Setiap saya melihat anak kelas 12, baik itu ipa, ips, bahasa, wajah mereka selalu kuyu. Kemana semangat mereka? Mungkinkah berbagai TO dan simulasi UNBK membuat mereka frustasi. Yach, memang banyak yang harus mereka pikirkan. Mulai dari UN, SMBPTN, dan la la la lainnya. Otaknya mulai mengembalikan memori 10 tahun silam kala hampir gila akibat ujian bertubi-tubi. Mungkin rasa itu juga yang mereka rasakan. Saya mulai berpikir bagaimana caranya agar mereka tak frustasi ketika saya jejali materi bahasa arab yang baru? Belum lagi saya harus mengadakan ujian praktek.

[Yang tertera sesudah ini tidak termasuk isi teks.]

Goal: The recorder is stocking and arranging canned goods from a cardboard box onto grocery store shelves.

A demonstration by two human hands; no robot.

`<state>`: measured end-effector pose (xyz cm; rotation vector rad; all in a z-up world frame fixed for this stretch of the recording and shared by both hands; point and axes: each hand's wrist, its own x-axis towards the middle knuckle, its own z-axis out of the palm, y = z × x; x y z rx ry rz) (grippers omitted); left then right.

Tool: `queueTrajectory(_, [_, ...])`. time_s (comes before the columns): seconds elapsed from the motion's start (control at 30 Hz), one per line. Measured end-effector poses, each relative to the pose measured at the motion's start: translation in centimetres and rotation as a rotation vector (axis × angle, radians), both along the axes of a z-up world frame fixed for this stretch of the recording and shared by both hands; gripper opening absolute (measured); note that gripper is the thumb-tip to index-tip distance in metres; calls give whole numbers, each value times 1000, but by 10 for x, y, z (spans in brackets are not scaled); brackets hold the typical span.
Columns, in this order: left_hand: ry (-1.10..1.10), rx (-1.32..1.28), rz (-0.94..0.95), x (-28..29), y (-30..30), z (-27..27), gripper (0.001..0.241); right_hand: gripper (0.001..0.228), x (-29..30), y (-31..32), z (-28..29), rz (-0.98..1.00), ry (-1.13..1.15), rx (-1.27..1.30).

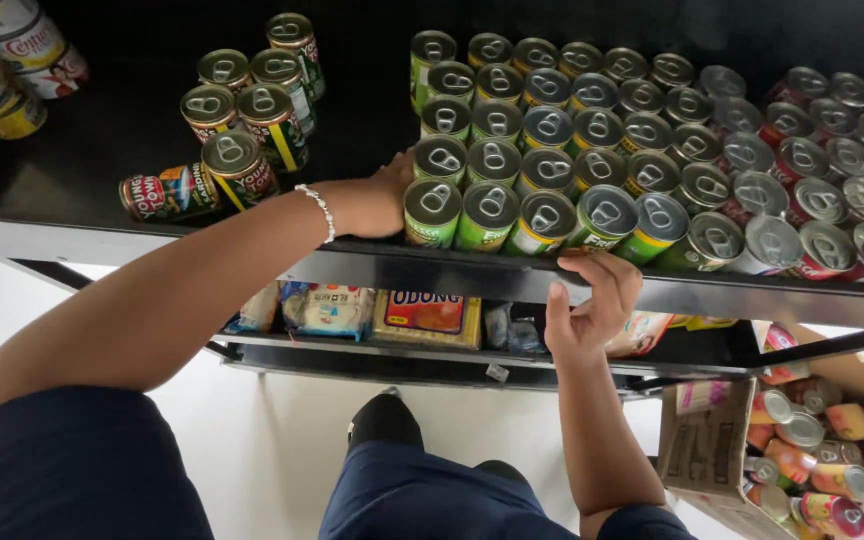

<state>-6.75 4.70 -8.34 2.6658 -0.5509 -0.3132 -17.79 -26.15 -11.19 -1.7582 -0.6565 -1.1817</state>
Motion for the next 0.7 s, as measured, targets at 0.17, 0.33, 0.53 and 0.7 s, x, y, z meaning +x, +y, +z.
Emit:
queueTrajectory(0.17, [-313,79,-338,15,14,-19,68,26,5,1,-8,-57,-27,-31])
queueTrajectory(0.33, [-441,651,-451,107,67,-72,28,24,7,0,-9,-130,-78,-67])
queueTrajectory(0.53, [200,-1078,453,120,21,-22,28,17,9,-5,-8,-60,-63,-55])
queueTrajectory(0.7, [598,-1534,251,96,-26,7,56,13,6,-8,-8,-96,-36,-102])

Akhirnya saya menemukan ide. Untuk ujian praktek saya buat berkelompok berisi 4-5 orang. Mereka harus mempraktekkan kemampuan muhadatsah (percakapan) mereka dengan format TV show. Ada host, co-host, aktris, dan intrepreter. Jadi, setidaknya saya bisa melihat kemampuan mereka menerjemahkan bahasa arab dan melafalkannya dengan benar. Tak tik ini juga sangat praktis karena bahan yang diujikan berasal dari bab-bab yang harus mereka pelajari di semester 2. Mereka bisa belajar, ujian, sekaligus 'gila-gilaan' secara legal, kan? Ah, that's what i like!

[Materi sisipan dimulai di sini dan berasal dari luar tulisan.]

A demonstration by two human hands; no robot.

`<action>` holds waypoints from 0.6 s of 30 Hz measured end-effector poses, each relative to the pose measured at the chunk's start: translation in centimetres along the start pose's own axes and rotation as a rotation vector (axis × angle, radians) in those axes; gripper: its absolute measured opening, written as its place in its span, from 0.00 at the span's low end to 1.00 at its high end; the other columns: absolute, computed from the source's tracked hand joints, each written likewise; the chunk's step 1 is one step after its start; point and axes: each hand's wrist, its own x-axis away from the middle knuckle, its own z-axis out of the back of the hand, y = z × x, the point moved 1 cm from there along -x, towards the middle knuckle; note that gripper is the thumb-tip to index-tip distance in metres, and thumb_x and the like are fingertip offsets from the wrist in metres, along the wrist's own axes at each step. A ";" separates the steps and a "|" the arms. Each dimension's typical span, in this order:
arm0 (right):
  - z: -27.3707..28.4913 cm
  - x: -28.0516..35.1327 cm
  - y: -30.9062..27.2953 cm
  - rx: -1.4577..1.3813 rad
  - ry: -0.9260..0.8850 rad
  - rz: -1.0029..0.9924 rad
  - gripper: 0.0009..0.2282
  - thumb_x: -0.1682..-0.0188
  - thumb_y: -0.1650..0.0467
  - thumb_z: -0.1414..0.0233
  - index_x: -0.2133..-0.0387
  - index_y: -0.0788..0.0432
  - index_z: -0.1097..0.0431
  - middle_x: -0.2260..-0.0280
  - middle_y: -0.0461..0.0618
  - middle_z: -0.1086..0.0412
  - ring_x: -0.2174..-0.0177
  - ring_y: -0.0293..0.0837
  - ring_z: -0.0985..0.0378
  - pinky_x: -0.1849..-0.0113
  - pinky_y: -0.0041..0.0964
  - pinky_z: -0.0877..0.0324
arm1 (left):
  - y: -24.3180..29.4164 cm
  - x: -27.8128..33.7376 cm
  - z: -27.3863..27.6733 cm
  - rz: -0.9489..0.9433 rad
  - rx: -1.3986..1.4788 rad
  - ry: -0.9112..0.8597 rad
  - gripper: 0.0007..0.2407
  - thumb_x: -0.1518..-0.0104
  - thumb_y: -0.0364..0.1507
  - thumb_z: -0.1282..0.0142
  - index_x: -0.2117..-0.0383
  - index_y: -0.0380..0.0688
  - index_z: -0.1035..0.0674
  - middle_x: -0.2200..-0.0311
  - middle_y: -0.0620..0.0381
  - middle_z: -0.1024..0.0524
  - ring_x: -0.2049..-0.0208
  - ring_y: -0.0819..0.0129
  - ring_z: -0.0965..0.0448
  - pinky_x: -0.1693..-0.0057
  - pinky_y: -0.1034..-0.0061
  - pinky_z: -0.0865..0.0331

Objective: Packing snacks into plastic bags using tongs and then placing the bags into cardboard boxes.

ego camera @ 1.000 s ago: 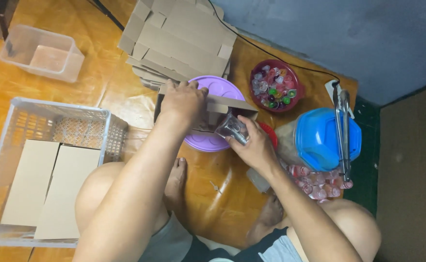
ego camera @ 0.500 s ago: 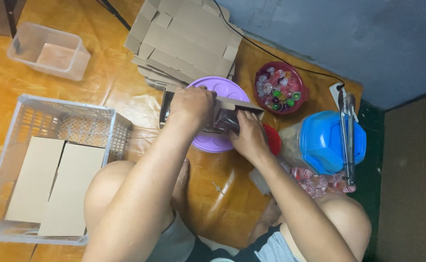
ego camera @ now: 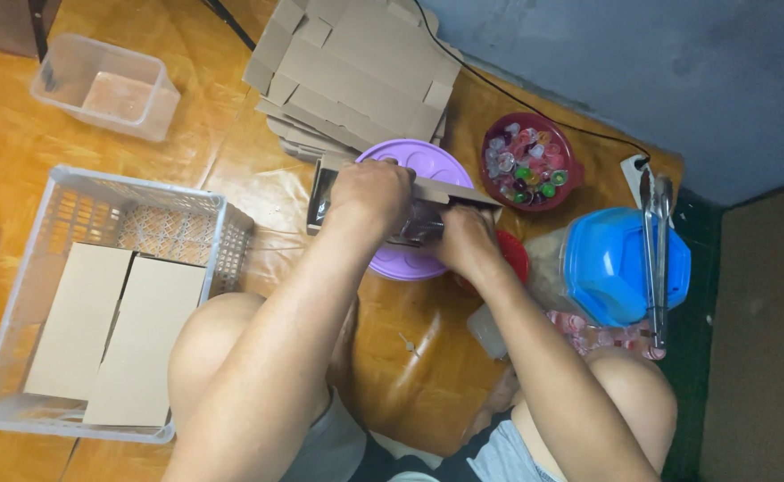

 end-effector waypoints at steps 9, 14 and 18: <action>3.7 1.4 -4.1 -0.163 -0.079 -0.046 0.19 0.62 0.65 0.36 0.63 0.70 0.22 0.63 0.69 0.26 0.55 0.66 0.23 0.52 0.54 0.28 | 0.4 0.5 0.7 0.009 0.029 -0.012 0.11 0.44 0.25 0.44 0.56 0.39 0.16 0.56 0.45 0.18 0.53 0.44 0.18 0.47 0.48 0.28; 0.3 -0.3 -1.1 -0.090 -0.026 -0.032 0.20 0.62 0.65 0.35 0.65 0.73 0.22 0.67 0.71 0.26 0.60 0.66 0.20 0.56 0.53 0.25 | 0.4 0.6 0.9 0.021 0.053 -0.022 0.12 0.43 0.26 0.45 0.56 0.40 0.16 0.55 0.45 0.18 0.52 0.44 0.19 0.47 0.47 0.28; -1.3 -1.0 0.0 -0.002 0.081 0.069 0.19 0.63 0.64 0.34 0.70 0.73 0.21 0.73 0.68 0.25 0.66 0.62 0.18 0.61 0.51 0.22 | 0.6 1.4 1.6 0.031 0.056 -0.022 0.12 0.42 0.25 0.48 0.55 0.41 0.16 0.55 0.45 0.18 0.52 0.45 0.19 0.48 0.50 0.27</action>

Untuk pelajaran Nahwu Sharaf, saya ajarkan mereka tashrif (konjugasi bahasa arab) secara rinci. Mau tashrif istilahi atau lughawi. Karena bab ini memerlukan hafalan, maka saya lagukan saja semua tashrifnya. Dari sini saya terpacu untuk menggali nada-nada yang cocok. Ada nada rap dan hip hop ciptaan sendiri, tak jarang juga meminjam nada lagu yang sudah ada : That's What I Like milik Bruno Mars dan BYOB -nya System Of The Down (seriously?). Nggak...nggak mungkin saya growling dan screaming depan kelas. Saya hanya mengambil part slow-nya saja yang lebih nge-pop. Penggemar System pasti tahulah di bagian mana. Kalau disenandungkan dengan sendu jadi mirip lagu Raisa.

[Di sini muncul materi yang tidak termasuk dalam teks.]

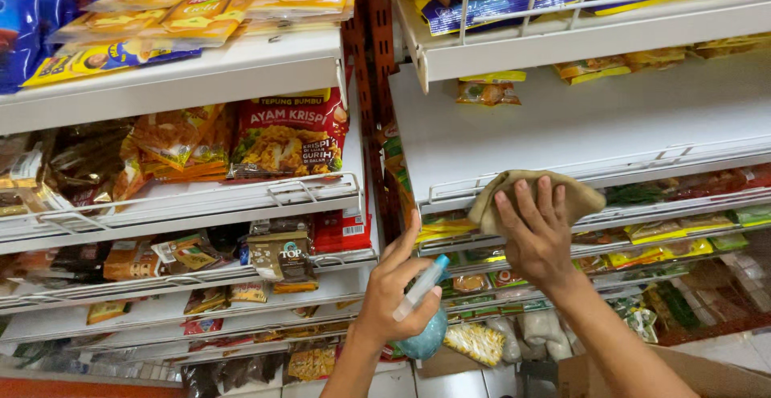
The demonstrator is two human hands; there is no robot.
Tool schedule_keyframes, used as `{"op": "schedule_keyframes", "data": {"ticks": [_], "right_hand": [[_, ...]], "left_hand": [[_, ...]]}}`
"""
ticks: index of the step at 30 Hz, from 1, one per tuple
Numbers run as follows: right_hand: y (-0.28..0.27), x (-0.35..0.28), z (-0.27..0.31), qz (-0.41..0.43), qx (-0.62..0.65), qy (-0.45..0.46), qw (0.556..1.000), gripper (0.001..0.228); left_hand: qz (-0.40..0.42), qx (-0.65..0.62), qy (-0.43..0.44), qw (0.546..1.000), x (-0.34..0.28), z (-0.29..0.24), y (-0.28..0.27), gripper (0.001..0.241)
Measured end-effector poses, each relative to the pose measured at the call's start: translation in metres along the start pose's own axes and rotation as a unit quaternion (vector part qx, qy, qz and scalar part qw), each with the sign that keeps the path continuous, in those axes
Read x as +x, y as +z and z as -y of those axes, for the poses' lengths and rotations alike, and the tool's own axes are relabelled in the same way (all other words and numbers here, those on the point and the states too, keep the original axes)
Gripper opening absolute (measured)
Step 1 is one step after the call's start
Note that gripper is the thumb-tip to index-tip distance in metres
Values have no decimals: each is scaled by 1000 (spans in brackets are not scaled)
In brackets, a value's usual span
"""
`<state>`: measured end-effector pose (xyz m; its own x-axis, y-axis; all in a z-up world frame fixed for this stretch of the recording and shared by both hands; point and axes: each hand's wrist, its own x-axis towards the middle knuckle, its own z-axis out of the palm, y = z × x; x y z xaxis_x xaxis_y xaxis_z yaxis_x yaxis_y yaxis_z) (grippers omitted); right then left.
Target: The person cleans the white shelves in a store by spraying a liquid from a blue bottle and wiping the surfaces with a cloth, moving items aside as they work.
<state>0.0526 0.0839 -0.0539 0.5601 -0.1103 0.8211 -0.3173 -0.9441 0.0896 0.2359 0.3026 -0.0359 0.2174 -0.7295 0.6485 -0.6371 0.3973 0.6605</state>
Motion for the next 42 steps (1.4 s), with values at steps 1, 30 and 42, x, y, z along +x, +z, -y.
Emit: {"op": "schedule_keyframes", "data": {"ticks": [1,30,42], "right_hand": [[9,3,13,-15,11,10,1000,57],[6,-2,0,24,6,-58,998,57],[-27,-30,-61,-128,55,183,973,63]], "left_hand": [[-1,-1,1,1000,-1,0,-1,28],[-54,124,63,989,37,-23,61,33],[21,124,85,988,71,-25,118,34]]}}
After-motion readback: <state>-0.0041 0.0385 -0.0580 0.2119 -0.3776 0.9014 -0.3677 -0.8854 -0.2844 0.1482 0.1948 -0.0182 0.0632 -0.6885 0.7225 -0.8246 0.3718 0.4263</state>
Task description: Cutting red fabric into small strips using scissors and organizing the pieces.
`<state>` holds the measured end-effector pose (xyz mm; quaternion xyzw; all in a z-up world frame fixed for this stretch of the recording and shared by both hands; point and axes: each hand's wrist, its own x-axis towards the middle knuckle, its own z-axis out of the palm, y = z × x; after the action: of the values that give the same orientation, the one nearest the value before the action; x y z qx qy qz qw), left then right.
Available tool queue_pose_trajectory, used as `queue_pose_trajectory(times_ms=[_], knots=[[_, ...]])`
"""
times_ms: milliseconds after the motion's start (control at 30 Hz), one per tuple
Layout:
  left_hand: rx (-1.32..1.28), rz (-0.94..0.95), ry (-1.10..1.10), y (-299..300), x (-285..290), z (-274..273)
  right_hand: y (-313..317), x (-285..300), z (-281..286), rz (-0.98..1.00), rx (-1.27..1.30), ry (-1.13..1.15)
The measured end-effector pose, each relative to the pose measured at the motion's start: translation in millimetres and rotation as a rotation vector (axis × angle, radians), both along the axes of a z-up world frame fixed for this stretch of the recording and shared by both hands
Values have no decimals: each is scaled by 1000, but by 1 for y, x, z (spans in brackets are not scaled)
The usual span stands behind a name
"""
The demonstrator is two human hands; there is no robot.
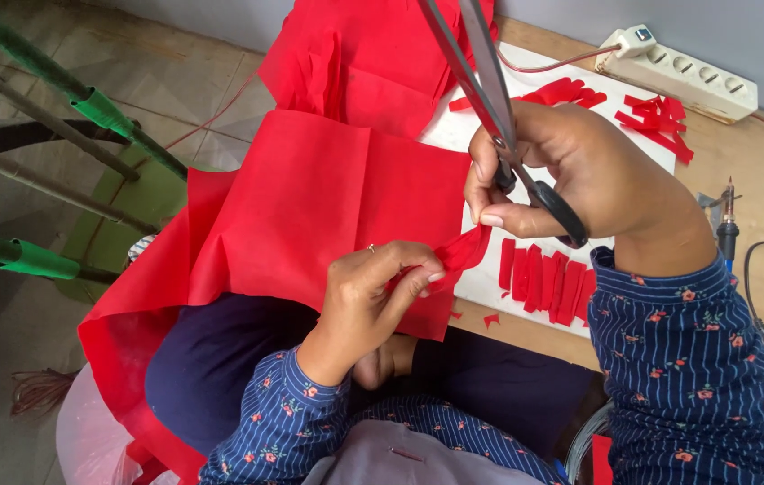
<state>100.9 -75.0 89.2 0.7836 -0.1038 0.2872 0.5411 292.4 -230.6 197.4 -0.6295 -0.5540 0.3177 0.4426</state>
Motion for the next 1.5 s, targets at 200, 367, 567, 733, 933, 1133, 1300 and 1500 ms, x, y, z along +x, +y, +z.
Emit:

Reaksi anak-anak? sangat meriah! Tidak ada satu pun yang tidur. Amazing, kan? Apalagi ketika saya membaca tashrif dengan teknik rap dan hip hop. Luar biasa antusiasnya mereka. Dasar anak muda demenannya begitu. Saya maklum karena ketika muda pun saya seperti mereka. Suka sesuatu yang kelihatan keren.
Bahagia rasanya melihat ekspresi bahagia mereka. Tidak tahu deh, apakah saya bisa sebahagia ini juga giliran koreksi kertas ujian mereka? No one knows what tomorrow bring.